The study, from London university’s institute of education, found that children of similar ability can attain a grade higher in some GCSEsubjects if they are placed in a high rather than a low set.

But those in lower sets may fail to improve when their results are compared over time because teachers have lower expectations of them.

However, ability grouping had little effect on student attainment overall, particularly in English and science.

Setting has been advocated by Prime Minister Tony Blair, who in 2000 called for more ability grouping and personalised learning for pupils.

The study, which followed 6,000 pupils from 1998 when they were in Year 9, to 2000 when they took their GCSEs, was presented at the annual conference of the American Educational Research Association, in San Diego, last week, Judith Ireson, of the institute’s school of psychology and human development.

All of the 45 secondaries taking part in the study were considered by the Office for Standards in Education to offer a satisfactory or good education, and they were balanced in terms of size and the social mix of their intake.

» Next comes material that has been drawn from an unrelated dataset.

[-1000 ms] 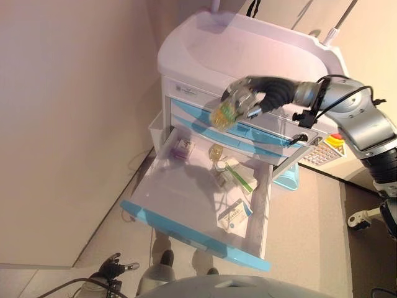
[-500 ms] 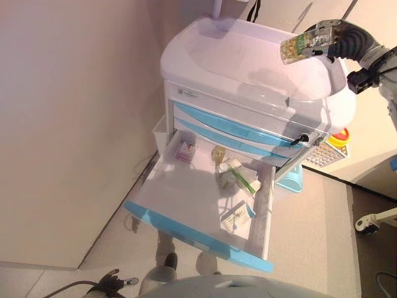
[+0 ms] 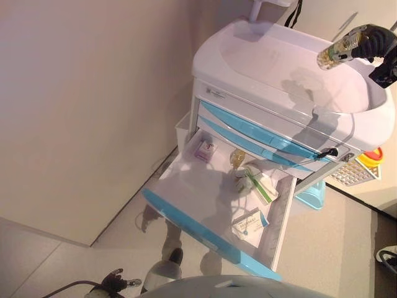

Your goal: Open the drawer and pick up the medicine

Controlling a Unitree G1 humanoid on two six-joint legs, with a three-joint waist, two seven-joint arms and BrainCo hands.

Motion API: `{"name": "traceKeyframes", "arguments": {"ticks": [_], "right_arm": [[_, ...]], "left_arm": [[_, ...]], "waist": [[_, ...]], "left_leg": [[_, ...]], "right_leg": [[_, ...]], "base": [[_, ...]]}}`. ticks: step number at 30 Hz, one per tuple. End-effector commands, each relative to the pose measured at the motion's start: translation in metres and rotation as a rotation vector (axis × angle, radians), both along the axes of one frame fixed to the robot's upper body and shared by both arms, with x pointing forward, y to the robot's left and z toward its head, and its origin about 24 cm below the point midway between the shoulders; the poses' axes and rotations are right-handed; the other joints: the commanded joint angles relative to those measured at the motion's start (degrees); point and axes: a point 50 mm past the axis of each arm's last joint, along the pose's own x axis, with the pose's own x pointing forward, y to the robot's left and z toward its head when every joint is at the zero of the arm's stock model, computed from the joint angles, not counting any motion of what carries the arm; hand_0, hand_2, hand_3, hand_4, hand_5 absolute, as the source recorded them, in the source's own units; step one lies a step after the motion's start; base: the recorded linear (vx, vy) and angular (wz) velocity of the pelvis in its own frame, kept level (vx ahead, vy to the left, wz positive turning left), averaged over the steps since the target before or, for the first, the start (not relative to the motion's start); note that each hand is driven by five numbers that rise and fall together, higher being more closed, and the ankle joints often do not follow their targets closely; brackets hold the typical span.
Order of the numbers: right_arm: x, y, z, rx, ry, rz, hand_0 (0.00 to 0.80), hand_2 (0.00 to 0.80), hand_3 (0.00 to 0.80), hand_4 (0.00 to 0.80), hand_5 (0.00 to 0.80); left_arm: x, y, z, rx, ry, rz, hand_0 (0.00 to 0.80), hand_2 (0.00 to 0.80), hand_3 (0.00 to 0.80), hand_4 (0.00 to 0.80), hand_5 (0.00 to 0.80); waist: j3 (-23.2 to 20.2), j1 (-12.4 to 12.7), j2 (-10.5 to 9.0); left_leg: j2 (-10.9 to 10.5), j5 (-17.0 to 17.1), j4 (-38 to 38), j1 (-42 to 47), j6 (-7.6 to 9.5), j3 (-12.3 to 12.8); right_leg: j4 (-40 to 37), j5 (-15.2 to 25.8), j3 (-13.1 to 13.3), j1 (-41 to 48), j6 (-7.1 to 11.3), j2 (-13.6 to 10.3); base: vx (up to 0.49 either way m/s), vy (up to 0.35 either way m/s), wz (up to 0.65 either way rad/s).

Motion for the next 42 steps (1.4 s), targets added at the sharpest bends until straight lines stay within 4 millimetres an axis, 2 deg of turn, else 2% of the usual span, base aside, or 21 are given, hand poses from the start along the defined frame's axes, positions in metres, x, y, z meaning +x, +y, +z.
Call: {"name": "traceKeyframes", "arguments": {"ticks": [1,10,11,16,29,39,40,41,42], "right_arm": [[-0.013,0.005,0.066,-0.154,-0.15,-0.037,0.8,0.8,0.8,0.8,0.8],[-0.012,0.001,0.059,-0.2,-0.056,-0.075,0.8,0.8,0.8,0.8,0.8],[-0.011,-0.003,0.049,-0.207,0.005,-0.095,0.8,0.8,0.8,0.8,0.8],[-0.011,-0.008,0.042,-0.211,0.048,-0.111,0.8,0.8,0.8,0.8,0.8],[-0.005,-0.005,0.031,-0.196,0.077,-0.119,0.8,0.8,0.8,0.8,0.8],[-0.005,-0.005,0.028,-0.204,0.088,-0.107,0.8,0.8,0.8,0.8,0.8],[-0.005,-0.005,0.028,-0.206,0.088,-0.105,0.618,0.618,0.618,0.618,0.618],[-0.005,-0.005,0.028,-0.209,0.086,-0.104,0.066,0.066,0.066,0.066,0.066],[-0.005,-0.005,0.028,-0.208,0.083,-0.103,0.0,0.0,0.0,0.0,0.0]], "left_arm": [[0.006,0.02,0.008,0.058,-0.002,-0.038,0.0,0.0,0.0,0.0,0.0],[0.011,0.022,0.011,0.067,-0.026,-0.048,0.0,0.0,0.0,0.0,0.0],[0.013,0.024,0.013,0.071,-0.038,-0.051,0.0,0.0,0.0,0.0,0.0],[0.016,0.024,0.014,0.068,-0.053,-0.06,0.0,0.0,0.0,0.0,0.0],[0.031,0.023,0.019,0.051,-0.113,-0.081,0.0,0.0,0.0,0.0,0.0],[0.03,0.024,0.02,0.052,-0.12,-0.081,0.0,0.0,0.0,0.0,0.0],[0.031,0.023,0.02,0.05,-0.122,-0.082,0.0,0.0,0.0,0.0,0.0],[0.031,0.023,0.02,0.049,-0.123,-0.084,0.0,0.0,0.0,0.0,0.0],[0.032,0.024,0.02,0.049,-0.125,-0.087,0.0,0.0,0.0,0.0,0.0]], "waist": [[0.2,1.6,-2.6],[1.9,2.6,-2.87],[2.8,3.1,-2.8],[3.4,3.4,-2.57],[5.6,4.0,-1.45],[6.2,3.8,-1.16],[6.3,3.8,-1.09],[6.3,3.8,-1.06],[6.4,3.8,-1.01]], "left_leg": [[-1.7,-6.7,0.1,1.7,-0.02,0.5],[-1.4,-6.0,0.1,0.4,-0.22,-0.5],[-1.3,-5.6,0.1,-0.3,-0.41,-0.9],[-1.3,-5.1,0.1,-1.2,-0.63,-1.4],[-1.3,-4.4,0.1,-2.8,-0.76,-2.0],[-1.3,-4.2,0.1,-3.1,-0.79,-1.9],[-1.2,-4.3,0.1,-3.1,-0.8,-1.8],[-1.2,-4.3,0.1,-3.1,-0.81,-1.8],[-1.2,-4.3,0.1,-3.2,-0.8,-1.8]], "right_leg": [[2.5,-1.1,0.2,-0.3,1.4,-0.2],[2.3,-1.2,-0.4,-0.9,1.15,0.0],[2.2,-1.3,-0.9,-1.1,1.0,0.1],[2.1,-1.4,-1.3,-1.5,0.88,0.0],[2.4,-1.3,-1.4,-3.2,0.69,-0.1],[2.7,-1.2,-1.1,-3.7,0.77,-0.3],[2.8,-1.2,-1.1,-3.8,0.78,-0.4],[2.8,-1.2,-1.1,-3.8,0.79,-0.4],[2.8,-1.2,-1.1,-3.9,0.79,-0.4]], "base": [[-0.004,-0.012,0.06],[-0.015,-0.013,0.07],[-0.022,-0.025,0.19],[-0.01,-0.005,0.11],[-0.006,0.002,0.02],[-0.002,-0.001,0.0],[0.0,0.0,0.0],[0.0,0.0,0.0],[0.0,0.0,0.0]]}}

Although researchers found that setting had little effect on attainment overall, it had a big impact on children of average ability.

In maths, middle-ability pupils gained as much as one and a half grades by the time they were 16, if they were in a top rather than a low set. This group was most affected because it tended to be widely dispersed with pupils in different sets for different subjects, the study found.

Researchers found that intermediate students tended to be judged by factors other than achievement when they were allocated to sets.

The study said that behaviour, as well as curriculum and organisational constraints, influenced how pupils were grouped and their mobility between sets.

Teachers also tended to have higher expectations the higher the set their pupils were in, which in turn affected children’s motivation.

Differences in achievement were most pronounced in maths. The paper echoes criticisms of the three-level structure of GCSE exam papers made in the Smith inquiry into maths published earlier this year: “In many schools, students in a set are prepared for a particular paper and only students in top sets are able to achieve the highest grades. This places an artificial ceiling on the more able students in intermediate and low sets. Students placed in low sets who are entered for the foundation paper may lose motivation when they realise that they are unable to achieve a grade C.”

In Britain, setting varies across curriculum subjects. Ofsted sas that about half of secondary schools set pupils in maths, science and languages.

It is less common in the humanities.

The study recommended that schools should monitor the composition of sets from one year to the next to ensure flexibility, and warned that pupils should not be moved down just because of their behaviour. “Teachers should be encouraged to think of the heterogeneity of students in their classes, even when they are ostensibly ‘ability’ groups,” the study said.